Only picture of Lincoln at Gettysburg(There is another picture in which there is some dispute as to whether or not two blurry images are that of Lincoln.)(Edward Everett spoke for over two hours. Lincoln followed with his two-minute speech.)
Exploration 2.1A • Select what you think is a representative sample of 10 words from the Gettysburg Address (pg 109). Record your words in the table in question 2. • Make dotplots of both average length and proportion containing e on the board.
Exploration 2.1A • Select a random sample of 10 words from the Gettysburg Address (pg 112). • Again we will make dotplots of both average length and proportion containing e on the board. • Which sample is more representative of the population?
Exploration 2.1A • We should have seen that our simple random sample gave us an unbiased estimate of the population mean and proportion while the self-selected sample was biased.
Exploration 2.1A Are these sampling methods biased? • Close our eyes and blindly point a pencil at 10 words. • Cut all the words out of the book, put them in a hat and draw out 10. • Put all the words on the same size pieces of paper, put them in a hat and draw out 10.
Exploration 2.1A • Now let’s go to the Sampling Words applet and see how: • The sample size changes the variability in the sampling distribution. • The population size doesn’t change the sampling distribution.
Central Limit Theorem • This idea that distributions of sample means forms an approximately normal distribution (with predictable mean and standard deviation) when the sample size is large enough is known as the Central Limit Theorem. • In the Gettysburg Address example, we saw that when we had a population distribution that was skewed, even with a fairly small sample size, the distribution of sample means was fairly symmetric.
Predicting Mean and SD for a Sampling Distribution • Let’s also look at the Sampling Words Applet to take samples of different distributions so we can see the Central Limit Theorem Working
Review of Section 2.1 • A sampling method is biased if statistics from samples consistently over or under-estimate the population parameter.

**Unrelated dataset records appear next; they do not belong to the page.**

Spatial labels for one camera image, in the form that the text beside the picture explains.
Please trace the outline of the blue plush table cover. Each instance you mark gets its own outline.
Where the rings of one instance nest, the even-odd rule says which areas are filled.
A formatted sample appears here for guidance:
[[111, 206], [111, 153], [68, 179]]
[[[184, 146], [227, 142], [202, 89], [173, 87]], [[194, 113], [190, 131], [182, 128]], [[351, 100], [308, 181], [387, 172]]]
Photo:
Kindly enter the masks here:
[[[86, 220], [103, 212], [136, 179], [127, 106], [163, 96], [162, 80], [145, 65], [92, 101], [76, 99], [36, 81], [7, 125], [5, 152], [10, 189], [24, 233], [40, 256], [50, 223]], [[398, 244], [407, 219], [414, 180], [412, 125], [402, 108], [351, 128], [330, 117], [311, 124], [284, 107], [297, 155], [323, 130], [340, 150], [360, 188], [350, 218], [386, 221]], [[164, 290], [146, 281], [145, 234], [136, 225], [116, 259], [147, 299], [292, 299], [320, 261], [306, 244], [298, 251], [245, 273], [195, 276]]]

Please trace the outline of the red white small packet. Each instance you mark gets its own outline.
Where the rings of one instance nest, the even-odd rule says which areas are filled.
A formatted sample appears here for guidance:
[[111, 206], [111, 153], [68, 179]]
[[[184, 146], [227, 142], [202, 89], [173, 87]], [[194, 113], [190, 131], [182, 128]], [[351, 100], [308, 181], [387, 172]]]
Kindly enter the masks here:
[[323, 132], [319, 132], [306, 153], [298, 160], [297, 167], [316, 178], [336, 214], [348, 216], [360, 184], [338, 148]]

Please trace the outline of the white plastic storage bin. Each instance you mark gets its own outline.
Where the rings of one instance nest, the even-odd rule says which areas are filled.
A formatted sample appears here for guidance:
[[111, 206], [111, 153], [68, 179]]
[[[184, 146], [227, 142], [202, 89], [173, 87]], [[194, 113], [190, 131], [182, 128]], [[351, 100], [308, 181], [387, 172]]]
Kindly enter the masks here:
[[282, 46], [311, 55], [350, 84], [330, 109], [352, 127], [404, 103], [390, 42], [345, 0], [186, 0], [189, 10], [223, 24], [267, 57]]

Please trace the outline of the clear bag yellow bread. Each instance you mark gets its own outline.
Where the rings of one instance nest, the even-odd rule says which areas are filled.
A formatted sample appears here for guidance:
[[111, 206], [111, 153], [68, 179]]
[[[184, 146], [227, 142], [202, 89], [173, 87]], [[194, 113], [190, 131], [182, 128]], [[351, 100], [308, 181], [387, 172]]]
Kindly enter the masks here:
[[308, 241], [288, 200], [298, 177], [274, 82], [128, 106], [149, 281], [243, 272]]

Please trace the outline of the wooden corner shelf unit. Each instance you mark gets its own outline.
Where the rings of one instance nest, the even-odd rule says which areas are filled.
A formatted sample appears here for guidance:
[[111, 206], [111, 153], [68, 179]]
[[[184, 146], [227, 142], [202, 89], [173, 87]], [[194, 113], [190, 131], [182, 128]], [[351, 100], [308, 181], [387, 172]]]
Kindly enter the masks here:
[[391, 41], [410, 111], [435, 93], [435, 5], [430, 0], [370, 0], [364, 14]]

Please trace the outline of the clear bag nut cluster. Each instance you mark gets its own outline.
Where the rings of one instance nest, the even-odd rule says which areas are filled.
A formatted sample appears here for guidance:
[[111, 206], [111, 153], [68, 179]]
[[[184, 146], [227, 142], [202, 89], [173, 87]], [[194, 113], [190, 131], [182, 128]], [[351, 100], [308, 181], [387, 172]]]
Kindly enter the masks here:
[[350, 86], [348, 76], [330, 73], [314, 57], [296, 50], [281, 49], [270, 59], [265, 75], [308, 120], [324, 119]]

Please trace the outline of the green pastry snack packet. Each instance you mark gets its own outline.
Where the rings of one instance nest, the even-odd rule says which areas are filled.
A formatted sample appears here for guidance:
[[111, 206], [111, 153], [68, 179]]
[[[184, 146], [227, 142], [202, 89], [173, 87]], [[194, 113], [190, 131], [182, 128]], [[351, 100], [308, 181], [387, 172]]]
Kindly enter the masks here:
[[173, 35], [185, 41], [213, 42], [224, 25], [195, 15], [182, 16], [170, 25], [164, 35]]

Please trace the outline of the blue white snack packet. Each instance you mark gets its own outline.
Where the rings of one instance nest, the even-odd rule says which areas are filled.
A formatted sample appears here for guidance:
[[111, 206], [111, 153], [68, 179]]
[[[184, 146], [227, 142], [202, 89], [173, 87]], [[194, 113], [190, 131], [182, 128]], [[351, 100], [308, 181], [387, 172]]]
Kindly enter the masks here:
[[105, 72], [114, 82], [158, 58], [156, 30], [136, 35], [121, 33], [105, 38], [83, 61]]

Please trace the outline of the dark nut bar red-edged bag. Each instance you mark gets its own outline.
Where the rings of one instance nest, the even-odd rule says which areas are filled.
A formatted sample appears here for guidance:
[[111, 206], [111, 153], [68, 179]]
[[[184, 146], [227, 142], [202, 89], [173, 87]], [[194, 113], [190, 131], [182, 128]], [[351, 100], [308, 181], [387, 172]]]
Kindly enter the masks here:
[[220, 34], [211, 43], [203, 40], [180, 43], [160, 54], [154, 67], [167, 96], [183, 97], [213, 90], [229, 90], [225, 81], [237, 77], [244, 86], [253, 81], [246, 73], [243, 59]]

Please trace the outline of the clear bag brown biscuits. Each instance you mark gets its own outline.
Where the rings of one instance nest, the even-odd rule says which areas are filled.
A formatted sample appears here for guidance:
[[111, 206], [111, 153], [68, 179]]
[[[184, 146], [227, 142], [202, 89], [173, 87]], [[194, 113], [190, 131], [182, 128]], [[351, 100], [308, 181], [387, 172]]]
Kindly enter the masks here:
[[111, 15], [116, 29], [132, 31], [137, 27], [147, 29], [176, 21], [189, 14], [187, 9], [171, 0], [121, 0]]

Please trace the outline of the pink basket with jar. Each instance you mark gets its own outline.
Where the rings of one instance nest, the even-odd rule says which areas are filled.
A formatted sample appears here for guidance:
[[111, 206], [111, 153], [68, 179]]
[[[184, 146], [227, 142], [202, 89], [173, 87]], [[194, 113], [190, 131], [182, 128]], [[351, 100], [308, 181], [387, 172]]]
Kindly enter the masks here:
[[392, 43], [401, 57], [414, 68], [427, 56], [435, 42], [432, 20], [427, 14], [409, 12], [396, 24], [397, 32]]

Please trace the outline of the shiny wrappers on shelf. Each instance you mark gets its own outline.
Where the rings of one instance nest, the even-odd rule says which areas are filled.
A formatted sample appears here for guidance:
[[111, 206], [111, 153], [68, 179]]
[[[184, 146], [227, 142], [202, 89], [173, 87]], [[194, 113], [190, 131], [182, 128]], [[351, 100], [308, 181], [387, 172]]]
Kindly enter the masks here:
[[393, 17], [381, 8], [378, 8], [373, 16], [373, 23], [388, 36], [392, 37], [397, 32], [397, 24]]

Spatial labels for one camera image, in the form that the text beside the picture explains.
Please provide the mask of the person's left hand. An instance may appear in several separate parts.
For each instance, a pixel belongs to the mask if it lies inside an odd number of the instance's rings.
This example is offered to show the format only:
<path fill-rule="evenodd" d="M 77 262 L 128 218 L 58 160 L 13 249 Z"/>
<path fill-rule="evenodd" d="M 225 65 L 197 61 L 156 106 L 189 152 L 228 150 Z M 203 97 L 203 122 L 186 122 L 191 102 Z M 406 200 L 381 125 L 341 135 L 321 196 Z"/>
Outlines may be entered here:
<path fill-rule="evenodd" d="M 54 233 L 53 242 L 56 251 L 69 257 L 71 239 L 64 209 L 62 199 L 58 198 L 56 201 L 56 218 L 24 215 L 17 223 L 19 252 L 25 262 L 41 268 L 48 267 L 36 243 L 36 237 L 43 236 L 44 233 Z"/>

Review of Section 2.1 • A simple random sample is the easiest way to insure that your sample is unbiased. • Therefore, if we have a simple random sample, we can infer our results to the population from which is was drawn. • Even small samples can be representative of a very large population. If we have a simple random sample, we can generalize our results to a large population.
Review of Section 2.1 • We saw biased and unbiased sampling in the Gettysburg Address exploration. We also saw that: • When we increase sample size, the variability of our sampling distribution decreases. • This variability can be predicted. • Changing the population size has no effect on variability.

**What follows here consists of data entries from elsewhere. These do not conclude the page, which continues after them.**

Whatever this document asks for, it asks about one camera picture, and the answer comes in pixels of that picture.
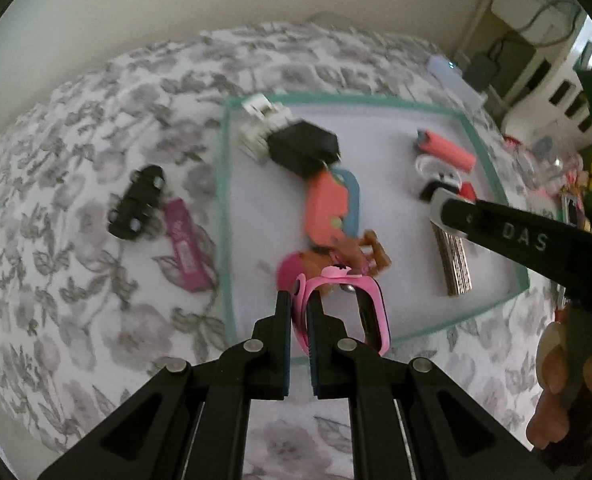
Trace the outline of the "person's right hand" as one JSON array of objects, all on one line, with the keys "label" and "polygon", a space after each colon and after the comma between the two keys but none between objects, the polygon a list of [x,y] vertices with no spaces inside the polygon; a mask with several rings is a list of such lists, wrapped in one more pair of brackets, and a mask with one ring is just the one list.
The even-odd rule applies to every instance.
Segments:
[{"label": "person's right hand", "polygon": [[[562,393],[570,377],[567,324],[571,313],[572,304],[556,311],[555,321],[547,325],[536,349],[536,379],[542,394],[527,426],[526,437],[537,450],[561,441],[569,432],[569,417]],[[582,376],[592,394],[592,356],[585,361]]]}]

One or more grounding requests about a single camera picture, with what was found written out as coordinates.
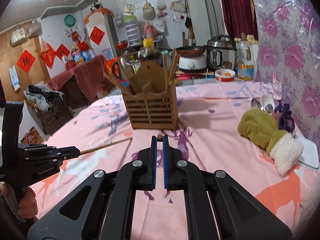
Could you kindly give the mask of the person left hand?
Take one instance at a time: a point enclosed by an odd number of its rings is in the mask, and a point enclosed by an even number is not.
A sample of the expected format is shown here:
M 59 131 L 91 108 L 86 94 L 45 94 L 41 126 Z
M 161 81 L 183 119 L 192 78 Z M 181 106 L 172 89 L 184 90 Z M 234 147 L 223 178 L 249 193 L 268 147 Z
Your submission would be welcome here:
M 1 207 L 3 212 L 6 212 L 11 219 L 21 217 L 23 219 L 31 219 L 33 222 L 37 221 L 36 215 L 38 214 L 38 205 L 36 201 L 36 194 L 30 187 L 27 188 L 24 197 L 20 200 L 18 210 L 12 211 L 11 207 L 7 204 L 4 197 L 9 194 L 7 185 L 1 182 Z

Population distribution of word lengths Distribution of average word length from samples of size 20 When we sample from a population and calculate a sample mean and then repeat this process over and over again, the distribution will look bell shaped under certain conditions.

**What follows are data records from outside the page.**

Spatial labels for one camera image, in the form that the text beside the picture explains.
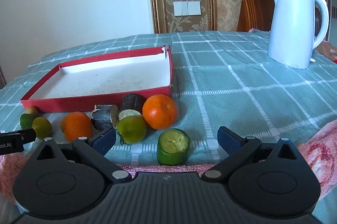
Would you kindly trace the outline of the small orange tangerine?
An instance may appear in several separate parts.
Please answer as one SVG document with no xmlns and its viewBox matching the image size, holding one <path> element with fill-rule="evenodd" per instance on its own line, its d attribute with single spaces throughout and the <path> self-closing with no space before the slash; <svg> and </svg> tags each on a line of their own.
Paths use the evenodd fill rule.
<svg viewBox="0 0 337 224">
<path fill-rule="evenodd" d="M 92 123 L 89 117 L 79 111 L 68 114 L 60 123 L 60 129 L 68 142 L 79 137 L 92 137 Z"/>
</svg>

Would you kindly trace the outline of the dark eggplant piece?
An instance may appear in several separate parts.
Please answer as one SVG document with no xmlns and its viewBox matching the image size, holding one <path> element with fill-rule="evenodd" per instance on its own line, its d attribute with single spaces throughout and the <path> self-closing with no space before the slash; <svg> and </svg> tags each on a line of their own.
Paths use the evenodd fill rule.
<svg viewBox="0 0 337 224">
<path fill-rule="evenodd" d="M 116 105 L 96 105 L 91 112 L 91 121 L 96 130 L 117 128 L 119 109 Z"/>
<path fill-rule="evenodd" d="M 121 121 L 128 116 L 142 117 L 142 109 L 146 99 L 135 93 L 129 93 L 122 97 L 118 118 Z"/>
</svg>

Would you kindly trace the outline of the green tomato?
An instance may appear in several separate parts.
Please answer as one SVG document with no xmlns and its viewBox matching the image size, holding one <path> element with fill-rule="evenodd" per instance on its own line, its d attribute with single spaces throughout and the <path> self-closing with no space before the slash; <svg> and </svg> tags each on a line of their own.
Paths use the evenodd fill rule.
<svg viewBox="0 0 337 224">
<path fill-rule="evenodd" d="M 118 123 L 117 133 L 122 144 L 136 144 L 146 137 L 147 124 L 140 116 L 128 116 Z"/>
<path fill-rule="evenodd" d="M 44 117 L 35 118 L 32 123 L 32 128 L 34 129 L 38 139 L 44 139 L 52 136 L 52 125 L 49 120 Z"/>
</svg>

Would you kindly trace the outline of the brown kiwi fruit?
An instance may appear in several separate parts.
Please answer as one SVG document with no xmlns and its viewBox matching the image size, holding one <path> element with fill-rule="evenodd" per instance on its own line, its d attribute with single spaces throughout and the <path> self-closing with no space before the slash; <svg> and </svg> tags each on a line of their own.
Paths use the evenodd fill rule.
<svg viewBox="0 0 337 224">
<path fill-rule="evenodd" d="M 37 108 L 34 107 L 34 106 L 28 107 L 28 108 L 26 109 L 26 113 L 27 113 L 27 114 L 31 114 L 31 115 L 38 115 L 38 114 L 39 114 Z"/>
</svg>

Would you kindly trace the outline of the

Section 2.2: Inference for a Single Quantitative Variable Using methods similar to what we did in the last section, we will see how a null distribution for a single quantitative variable can be obtained and even predicted.
Example 2.2: Estimating Elapsed Time • Students in a stats class (for their final project) collected data on students’ perception of time • Subjects were told that they’d listen to music and asked questions when it was over. • Played 10 seconds of the Jackson 5’s “ABC” and asked how long they thought it lasted • Can students accurately estimate the length?